This post contains the promised C code version of the infix to Polish
notation convertor. When run from the command line it should execute
all cases used to test the C Sharp version correctly. Its string
handling is simpler owing to the limitations of C.
Okay.
#include <stdio.H>
#include <stdlib.H>
Don't capitalize the "H" -- while it may happen to work on your system,
it means the code won't compile on others. Even an easily-fixed compile
error makes people likely to discount your code.
#define MAX_POLISH_LENGTH 100
int errorHandler(char *strMessage)
{
printf("\n%s\n", strMessage); return 0;
}
This always returns the same value, why does it have a return value at
all?
If this is for an error message, why isn't it using stderr for its output?
The double-\n thing is a bit unusual; normally a convention is adopted
where messages should either end with (normally) or start with (less
often) a newline, rather than providing two. In particular, if there are
two consecutive error messages for some reason, this would produce a blank
line between them.
It would seem much more useful to implement this function using ... arguments
and the underlying vfprintf() to allow formatted messages to be displayed.
If I were writing a function to this effect, I'd probably do:
void
errorHandler(char *msg, ...) {
va_list ap;
va_start(ap, fmt);
vfprintf(stderr, fmt, ap);
va_end(ap);
}
You prefix the variable's name with a type. While that certainly CAN be
a reasonable thing, it's important to ensure that the type used is a real
abstract type, not merely a language type -- language types are already
type checked.
int errorHandlerSyntax(int intIndex, char *strMessage)
You're using Systems Hungarian here, which is crap. Don't. Apps Hungarian
is what Simonyi proposed and demonstrated to be useful. Systems Hungarian
isn't useful, and leads to bugs later.
{
printf("\nError at character %d: %s\n",
intIndex,
strMessage);
return 0;
}
This is a useless message. It doesn't tell the user what the character
IS, nor does it give the user any feedback as to the nature of the message.

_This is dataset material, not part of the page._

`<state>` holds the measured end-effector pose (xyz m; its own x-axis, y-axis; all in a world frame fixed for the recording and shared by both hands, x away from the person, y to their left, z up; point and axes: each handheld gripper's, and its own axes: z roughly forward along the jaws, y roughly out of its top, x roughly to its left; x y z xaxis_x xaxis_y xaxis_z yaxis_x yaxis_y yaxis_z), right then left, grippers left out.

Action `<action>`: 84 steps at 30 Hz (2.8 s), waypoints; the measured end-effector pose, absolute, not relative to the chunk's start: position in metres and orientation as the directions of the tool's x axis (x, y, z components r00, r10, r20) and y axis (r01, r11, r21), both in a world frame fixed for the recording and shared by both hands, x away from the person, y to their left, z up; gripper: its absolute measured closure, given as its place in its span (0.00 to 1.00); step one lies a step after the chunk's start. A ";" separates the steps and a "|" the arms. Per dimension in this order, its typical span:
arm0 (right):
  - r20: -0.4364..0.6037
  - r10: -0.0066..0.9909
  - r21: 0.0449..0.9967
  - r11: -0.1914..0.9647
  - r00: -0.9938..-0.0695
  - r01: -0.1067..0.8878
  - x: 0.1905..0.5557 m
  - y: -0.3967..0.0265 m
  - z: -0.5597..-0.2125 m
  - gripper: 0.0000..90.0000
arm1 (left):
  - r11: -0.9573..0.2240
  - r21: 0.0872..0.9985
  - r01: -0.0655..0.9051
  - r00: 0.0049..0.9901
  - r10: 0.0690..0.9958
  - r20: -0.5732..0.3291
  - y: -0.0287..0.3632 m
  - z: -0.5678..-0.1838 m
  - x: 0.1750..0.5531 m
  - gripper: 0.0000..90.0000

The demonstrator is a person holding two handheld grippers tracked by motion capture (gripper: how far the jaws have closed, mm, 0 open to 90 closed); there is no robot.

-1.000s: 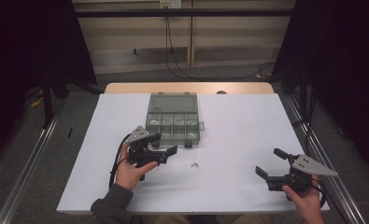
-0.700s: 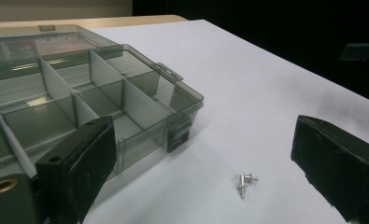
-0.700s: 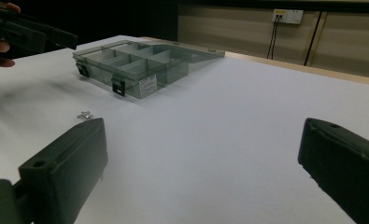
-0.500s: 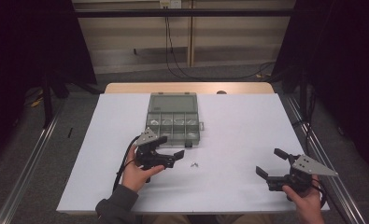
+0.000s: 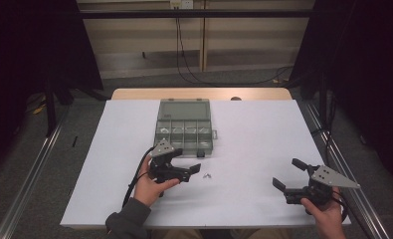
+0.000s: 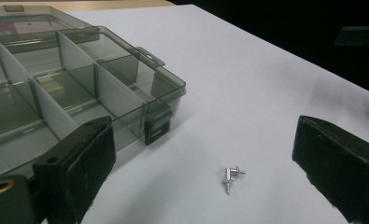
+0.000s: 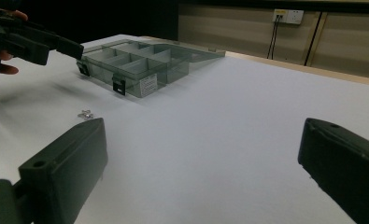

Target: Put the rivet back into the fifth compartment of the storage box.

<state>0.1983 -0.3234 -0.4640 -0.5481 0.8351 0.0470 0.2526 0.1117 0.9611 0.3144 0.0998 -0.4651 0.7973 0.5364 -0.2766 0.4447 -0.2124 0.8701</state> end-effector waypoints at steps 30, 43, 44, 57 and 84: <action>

And, again, suggest that you implement format arguments.
int stringLength(char *strInstring)
{
int intIndex1;
for (intIndex1 = 0;
strInstring[intIndex1] != '\0';
intIndex1++) { }
return intIndex1;
}
Why the **** did you even write this? strlen() exists for a reason.

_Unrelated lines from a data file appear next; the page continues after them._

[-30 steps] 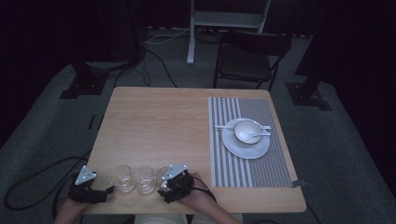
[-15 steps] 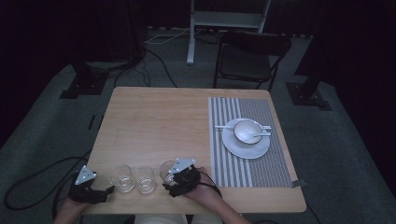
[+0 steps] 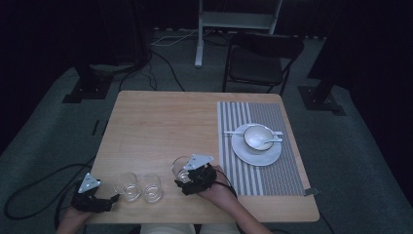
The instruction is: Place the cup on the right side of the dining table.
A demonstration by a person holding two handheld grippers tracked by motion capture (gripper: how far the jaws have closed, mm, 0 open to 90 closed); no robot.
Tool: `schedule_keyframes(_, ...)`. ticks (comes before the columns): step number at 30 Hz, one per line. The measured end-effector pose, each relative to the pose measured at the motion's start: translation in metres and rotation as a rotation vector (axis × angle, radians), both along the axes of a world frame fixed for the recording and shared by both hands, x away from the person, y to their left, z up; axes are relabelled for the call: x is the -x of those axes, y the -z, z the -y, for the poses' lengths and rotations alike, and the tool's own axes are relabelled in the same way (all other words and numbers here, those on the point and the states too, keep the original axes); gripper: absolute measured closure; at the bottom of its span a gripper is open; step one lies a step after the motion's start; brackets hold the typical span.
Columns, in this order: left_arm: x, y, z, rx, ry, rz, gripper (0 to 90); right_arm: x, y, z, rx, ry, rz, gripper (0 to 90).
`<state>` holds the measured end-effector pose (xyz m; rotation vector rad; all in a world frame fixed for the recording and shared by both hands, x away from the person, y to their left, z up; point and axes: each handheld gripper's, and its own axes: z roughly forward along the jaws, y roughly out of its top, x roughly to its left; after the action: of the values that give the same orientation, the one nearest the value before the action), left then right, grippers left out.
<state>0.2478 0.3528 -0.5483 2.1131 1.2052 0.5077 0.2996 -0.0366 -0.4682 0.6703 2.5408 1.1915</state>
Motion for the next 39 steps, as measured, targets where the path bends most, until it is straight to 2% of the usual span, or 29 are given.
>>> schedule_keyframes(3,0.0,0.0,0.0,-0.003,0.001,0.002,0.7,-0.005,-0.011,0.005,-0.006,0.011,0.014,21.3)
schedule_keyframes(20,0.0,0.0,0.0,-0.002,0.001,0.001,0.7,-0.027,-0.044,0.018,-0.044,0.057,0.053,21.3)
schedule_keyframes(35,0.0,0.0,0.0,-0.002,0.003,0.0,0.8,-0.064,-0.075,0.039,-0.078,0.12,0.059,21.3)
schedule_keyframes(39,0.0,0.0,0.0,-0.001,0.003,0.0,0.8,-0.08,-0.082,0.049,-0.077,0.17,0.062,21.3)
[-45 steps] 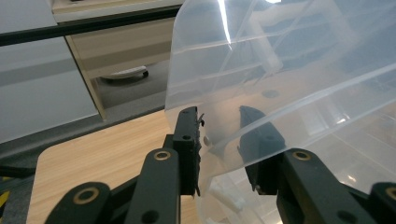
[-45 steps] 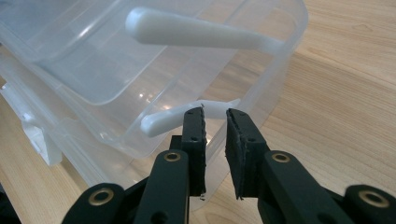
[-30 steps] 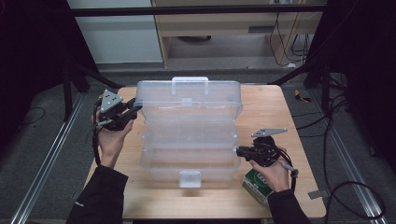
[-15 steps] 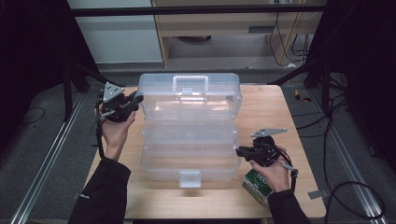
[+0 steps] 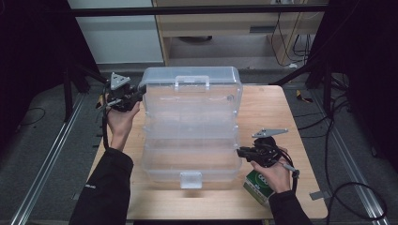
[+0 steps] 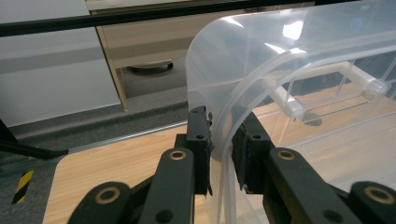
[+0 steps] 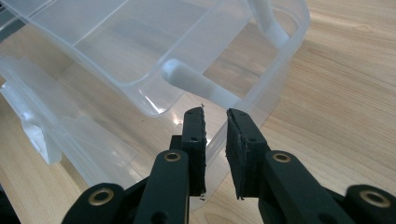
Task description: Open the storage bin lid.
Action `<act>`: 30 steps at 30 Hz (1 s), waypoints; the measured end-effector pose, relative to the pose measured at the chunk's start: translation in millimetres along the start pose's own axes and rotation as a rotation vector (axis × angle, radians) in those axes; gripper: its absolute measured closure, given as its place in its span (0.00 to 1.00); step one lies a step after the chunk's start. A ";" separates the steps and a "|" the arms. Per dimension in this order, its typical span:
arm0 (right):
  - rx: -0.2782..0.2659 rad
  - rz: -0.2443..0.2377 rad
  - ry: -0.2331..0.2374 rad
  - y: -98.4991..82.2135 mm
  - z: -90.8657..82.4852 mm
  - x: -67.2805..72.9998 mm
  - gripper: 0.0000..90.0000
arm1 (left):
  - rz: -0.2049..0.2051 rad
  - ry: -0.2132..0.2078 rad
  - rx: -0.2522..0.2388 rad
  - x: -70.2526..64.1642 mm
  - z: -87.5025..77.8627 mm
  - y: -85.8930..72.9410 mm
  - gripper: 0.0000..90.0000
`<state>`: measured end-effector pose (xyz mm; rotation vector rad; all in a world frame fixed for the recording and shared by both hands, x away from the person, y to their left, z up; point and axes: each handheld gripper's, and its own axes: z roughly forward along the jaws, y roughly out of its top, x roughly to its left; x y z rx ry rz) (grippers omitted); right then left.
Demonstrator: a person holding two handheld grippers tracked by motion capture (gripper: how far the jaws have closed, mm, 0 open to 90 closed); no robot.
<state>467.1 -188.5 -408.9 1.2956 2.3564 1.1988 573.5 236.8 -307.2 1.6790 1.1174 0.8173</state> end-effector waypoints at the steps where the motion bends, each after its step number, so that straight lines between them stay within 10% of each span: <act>1: 0.000 -0.001 0.000 0.0 0.0 -0.1 0.86 | -0.003 0.001 0.002 1.1 3.6 1.1 0.86; 30: -0.003 -0.008 0.014 -0.1 0.4 -1.8 0.86 | -0.022 0.023 0.052 13.7 55.8 8.8 0.87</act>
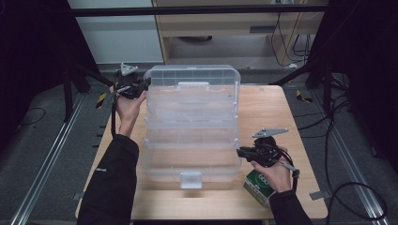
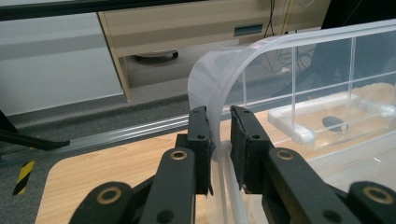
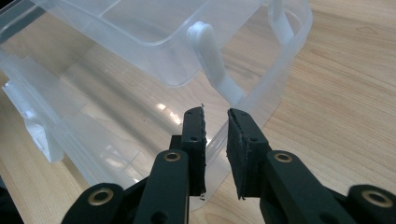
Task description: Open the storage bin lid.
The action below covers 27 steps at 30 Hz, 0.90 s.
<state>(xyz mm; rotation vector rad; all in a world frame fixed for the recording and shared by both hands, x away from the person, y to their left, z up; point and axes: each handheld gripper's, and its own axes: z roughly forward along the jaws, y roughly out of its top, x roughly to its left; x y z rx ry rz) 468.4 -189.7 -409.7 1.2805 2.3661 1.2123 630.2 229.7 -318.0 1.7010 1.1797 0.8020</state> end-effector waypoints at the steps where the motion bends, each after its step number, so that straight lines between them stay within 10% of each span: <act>1: 0.000 -0.001 0.000 0.0 0.0 -0.1 0.86 | 0.000 0.001 -0.001 0.4 1.2 -0.3 0.87; 27: 0.005 -0.002 0.005 0.5 -0.1 -0.7 0.85 | -0.044 0.006 0.059 11.8 45.8 -5.7 0.86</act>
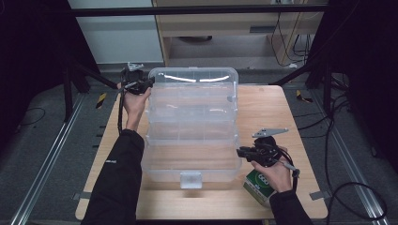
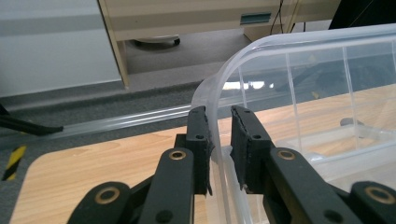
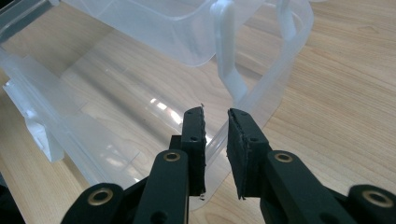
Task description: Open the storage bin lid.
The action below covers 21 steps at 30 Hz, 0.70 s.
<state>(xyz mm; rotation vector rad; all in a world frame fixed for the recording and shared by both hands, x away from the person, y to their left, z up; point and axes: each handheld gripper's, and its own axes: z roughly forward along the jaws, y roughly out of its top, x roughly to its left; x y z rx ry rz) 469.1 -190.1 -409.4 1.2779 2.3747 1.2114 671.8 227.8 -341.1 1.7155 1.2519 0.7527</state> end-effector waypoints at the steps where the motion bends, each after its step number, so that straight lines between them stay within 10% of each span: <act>1: 0.001 0.003 0.003 0.0 -0.3 -0.4 0.85 | -0.006 -0.002 0.002 0.2 1.2 -0.5 0.85; 21: -0.001 -0.001 0.010 0.1 -0.9 -2.9 0.87 | -0.031 0.018 -0.002 11.2 -7.1 0.4 0.79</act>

And just for extra credit: This name is reserved for use exclusively
by the implementation, since it starts with "str" followed by a lowercase
letter. In practice it's likely harmless in modern systems because
names are usually case-sensitive, and the standard doesn't define library
functions with camelCase.
But it's still stupid.
int stringAppendChar(char *strInstring,
char chrNew,
int intMaxLength)
{
int intLength = stringLength(strInstring);
if (intLength >= intMaxLength - 1)
{
errorHandler
("Cannot append character: string too long");
return 0;
}
strInstring[intLength] = chrNew;
strInstring[intLength + 1] = '\0';
return -1;
}
int
stringAppendChar(char *s, char c, size_t max) {
char *end = strchr(s, '\0');
if (end - s < max) {
*end++ = c;
*end = '\0';
return end - s;
} else {
return -1;
}
}
Note that I've changed the sense of the return value. This is because
by convention -1 indicates a failure. Returning the actual length,
rather than a meaningless value, gives the caller some additional
information.
Note that I've preserved the probable-bug, which is that if you have an
array of 15 characters, and you call this function with the limit 15 on
an array containing 14 non-zero characters and a null byte,
it'll write the 16th character of the 15-character array. That's almost
always a bad choice.
I've omitted the ridiculous error message call, for reasons which shall
become apparent.
int appendPolish(char *strPolish, char chrNext)
{
return
((*strPolish == '\0' || *strPolish == ' ')
?
-1
:
stringAppendChar(strPolish,
' ',
MAX_POLISH_LENGTH))
&&
stringAppendChar(strPolish,
chrNext,
MAX_POLISH_LENGTH)
&&
stringAppendChar(strPolish, ' ', MAX_POLISH_LENGTH);
}
This is just plain horrid. The layout is surreal, and the logic
opaque.
I think you mean:
int appendPolish(char *strPolish, char chrNext)
{
if (*strPolish == ' ' || *strPolish == '\0')
return -1;
... wait, this doesn't even make sense.
}
This function aborts if the FIRST character of strPolish is a space or
a null, but then appends characters off at the end of strPolish. This
makes no sense. You'll have to put in some kind of explanatory comment
to justify that.
There's also the fact that calling stringAppendChar three times in a row
is stupid. Figure out how many characters are left, and if there's enough
room for three, append all three at once. Appending one or two of them
is not useful.
int mulFactor(char *strInfix,
char *strPolish,
int *intPtrIndex,
int intEnd)
{ /* mulFactor = LETTER | NUMBER | '(' expression ')' */
int intIndexStart = 0;
int intLevel = 0;
char chrNext = ' ';
int intInner;
if (*intPtrIndex > intEnd)
return errorHandlerSyntax(*intPtrIndex,
"mulFactor unavailable");
This is a crappy error message. The problem has nothing at all to do with
mulFactor. It has to do with you having, apparently, run out of room
or something. So say so; give a message like "string too long".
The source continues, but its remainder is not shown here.